Write out the data below exactly, beginning with the first line and ending once the line that has "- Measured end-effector" is written.

* * * * * * * * *

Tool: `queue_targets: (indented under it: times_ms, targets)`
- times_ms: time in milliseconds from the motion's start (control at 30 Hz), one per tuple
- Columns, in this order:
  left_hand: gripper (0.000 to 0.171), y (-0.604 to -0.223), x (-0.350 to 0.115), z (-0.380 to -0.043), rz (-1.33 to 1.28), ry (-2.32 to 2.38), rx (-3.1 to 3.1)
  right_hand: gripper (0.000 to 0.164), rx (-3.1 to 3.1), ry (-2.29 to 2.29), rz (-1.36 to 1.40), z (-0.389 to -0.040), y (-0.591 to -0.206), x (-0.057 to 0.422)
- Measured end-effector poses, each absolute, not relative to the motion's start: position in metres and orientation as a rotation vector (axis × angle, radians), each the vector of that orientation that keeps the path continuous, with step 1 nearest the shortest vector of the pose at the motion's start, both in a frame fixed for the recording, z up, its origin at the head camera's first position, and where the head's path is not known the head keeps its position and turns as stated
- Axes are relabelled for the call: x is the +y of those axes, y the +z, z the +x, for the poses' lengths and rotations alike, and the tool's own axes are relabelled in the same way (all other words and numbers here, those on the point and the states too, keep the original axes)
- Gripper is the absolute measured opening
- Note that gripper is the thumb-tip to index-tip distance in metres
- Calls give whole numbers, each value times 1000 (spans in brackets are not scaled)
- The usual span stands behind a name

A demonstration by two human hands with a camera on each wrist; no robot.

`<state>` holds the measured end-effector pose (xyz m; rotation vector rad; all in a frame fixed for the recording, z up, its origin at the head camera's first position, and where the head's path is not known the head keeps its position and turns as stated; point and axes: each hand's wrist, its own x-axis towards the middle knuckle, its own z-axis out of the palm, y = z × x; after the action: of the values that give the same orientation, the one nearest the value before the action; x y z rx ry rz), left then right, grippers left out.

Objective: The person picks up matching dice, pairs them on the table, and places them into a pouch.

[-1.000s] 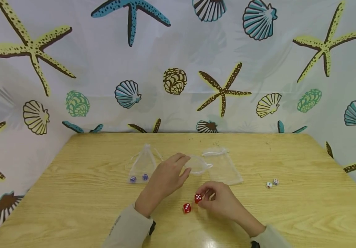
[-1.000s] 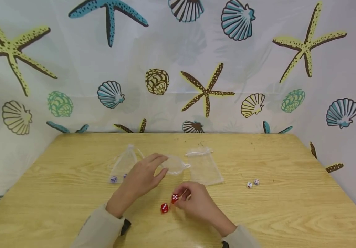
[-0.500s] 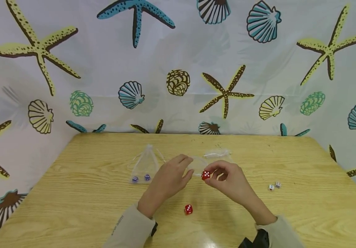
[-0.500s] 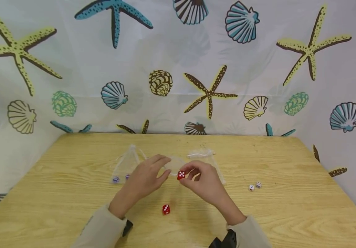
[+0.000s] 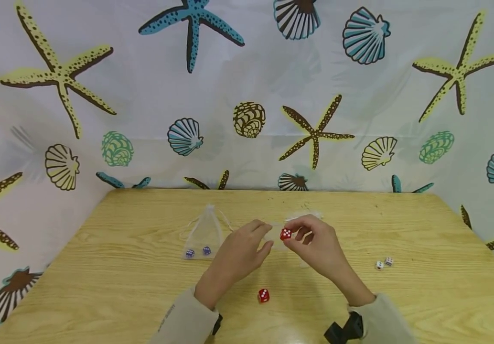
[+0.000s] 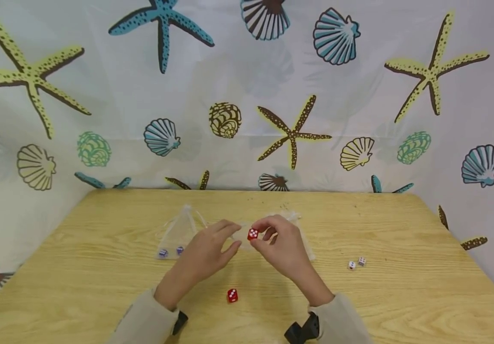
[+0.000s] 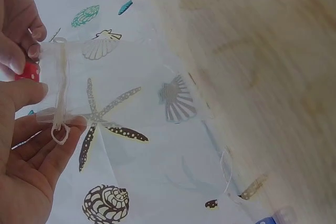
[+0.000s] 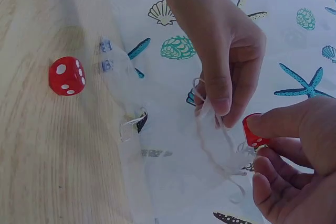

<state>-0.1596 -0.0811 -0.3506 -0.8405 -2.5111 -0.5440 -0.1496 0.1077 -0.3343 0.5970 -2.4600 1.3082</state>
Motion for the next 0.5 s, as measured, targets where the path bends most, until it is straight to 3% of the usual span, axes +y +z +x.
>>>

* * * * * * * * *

Completed exercise =>
Tool: `queue_targets: (indented under it: times_ms, targets)`
- times_ms: time in milliseconds from the motion's start (control at 30 Hz), one per tuple
- Columns, in this order:
  left_hand: gripper (0.000 to 0.171), y (-0.604 to -0.223), x (-0.350 to 0.115), z (-0.380 to -0.043), rz (-1.33 to 1.28), ry (-2.32 to 2.38), rx (-3.1 to 3.1)
  right_hand: gripper (0.000 to 0.164), rx (-3.1 to 3.1), ry (-2.29 to 2.29), rz (-1.36 to 1.40), z (-0.389 to -0.040), y (-0.591 to -0.206), x (-0.057 to 0.422)
- Measured end-effector poses, each absolute, not relative to the motion's start: position in metres and orientation as a rotation vector (axis × angle, radians), each the vector of that orientation that keeps the path continuous, with step 1 nearest the shortest vector of the pose at the motion's start, both in a frame fixed for the recording, z up, its origin at the head camera's first position, and where the head's path is not known the head keeps its position and turns as stated

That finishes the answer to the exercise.